Had to try another small mod's to the _*HUSKYQUAKE*_ 

Extra hole in top cover

View attachment 285820


Winter/Summer door is completely taking off and screen door mesh replaces it

View attachment 285821


Under the air cleaner a extra hole to help with breathing

View attachment 285822


And it's messing the cylinder gasket now 

Everything was nice up in the woods then these dark clouds moved in and it hailed and poured down rain and wind blowing all at the same time the rain was sideways so I came home


----------



## WSJchester

I might have missed it, but has anyone painted it up in Jonsered colors?


----------



## Walt41

How is the one that was colored with dye holding up?


----------



## H 2 H

Saying good bye to my last Earthquake today

View attachment 285994


Trading one of them and two cords of firewood for a pick up

1985 F 250 for fire wood hauling

View attachment 285996


----------



## MechanicMatt

Truck looked pretty clean for a '85, if that was the north east the bed would be rotten off it from all the salt they spray on the roads during winter. 351w or a 460???


----------



## H 2 H

MechanicMatt said:


> Truck looked pretty clean for a '85, if that was the north east the bed would be rotten off it from all the salt they spray on the roads during winter. 351w or a 460???



460

They lived about 5 miles from the race track the last several years and pulled there sprint car hauler with it

There are things wrong with it but nothing big


----------



## H 2 H

Stephen C. said:


> you need a big wood hauling trailer and a large gas charge card to make the best use of that truck. I think you did good.

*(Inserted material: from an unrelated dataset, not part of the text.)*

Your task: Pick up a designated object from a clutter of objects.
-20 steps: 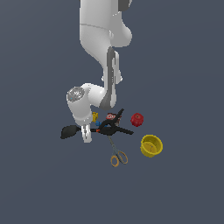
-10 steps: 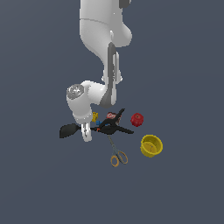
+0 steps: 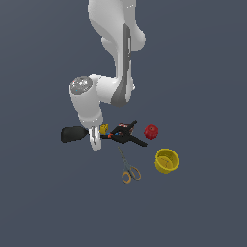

Yes I need a large charges card I was thinking about using your charge card ?

NO NO; I'm retired I can get a load a day and not worry about others cutting the trees down

I've already taking care of my brothers supply for next winter all I have to do is my supply and my Aunt maybe six more cords to cut :msp_smile:


THX


----------



## HowieOutdoor

*The Down Under Wonder*

I think I found the Aussie version of the 'Quake. 37.2cc, Fuel tank 310ml, Oil tank 210ml, 16" B&C.
Without pulling all the plastic off it looks much the same as the Quake. Unfortunately, nowhere near 
as cost effective as the one's you guys have been playing with. Cost $Au98.00. But I thought if it
was the same design it may be as much fun anyway, so I went ahead and bought it.
The muffler doesn't have any of the cat obstruction,but we don't have all the antipollution gear
just yet. I'll give it a bit of a tweak on the gas outlet of the muff and see how she runs. :msp_tongue:

It's been so long since this thread started I can't remember if anyone said what oil ratio they 
decided on. Did everyone stick to the 25:1 that the box says or did you just run what you use in
your name brand saws?


----------



## dff110

HowieOutdoor said:


> I think I found the Aussie version of the 'Quake. 37.2cc, Fuel tank 310ml, Oil tank 210ml, 16" B&C.
> Without pulling all the plastic off it looks much the same as the Quake. Unfortunately, nowhere near
> as cost effective as the one's you guys have been playing with. Cost $Au98.00. But I thought if it
> was the same design it may be as much fun anyway, so I went ahead and bought it.
> The muffler doesn't have any of the cat obstruction,but we don't have all the antipollution gear
> just yet. I'll give it a bit of a tweak on the gas outlet of the muff and see how she runs. :msp_tongue:
> 
> It's been so long since this thread started I can't remember if anyone said what oil ratio they
> decided on. Did everyone stick to the 25:1 that the box says or did you just run what you use in
> your name brand saws?



I'm no expert on the quake....I only bought one. But that does look dam near identical. Except yours is all shinny and new. Mine came to me covered in sawdust and oil. The first thing I did was tear off most of the stickers, and throw away the box with owners manual (who needs em anyway). So I never saw anything about running 25:1 mix in these things. I just run the full synthetic at 40:1, same thing all my other saws get. I'm not sure what the exchange rate is between AUS and the US, but $98 isn't too bad of a price for a good running chainsaw. It isn't a fancy name brand, but IMO it's a lot better than the new Poulans that are in the same price range.


----------



## BlueSmoke12

Well I woke up a Quake today.

Finally got around to the muffler mod.

Turned a quiet homeowner saw into something better.

View attachment 286127
View attachment 286128
View attachment 286129


Motor woke right up now that the exhaust basically has a straight path out.:smile2:

Might need to be richened up. Was able to score a double D tool locally.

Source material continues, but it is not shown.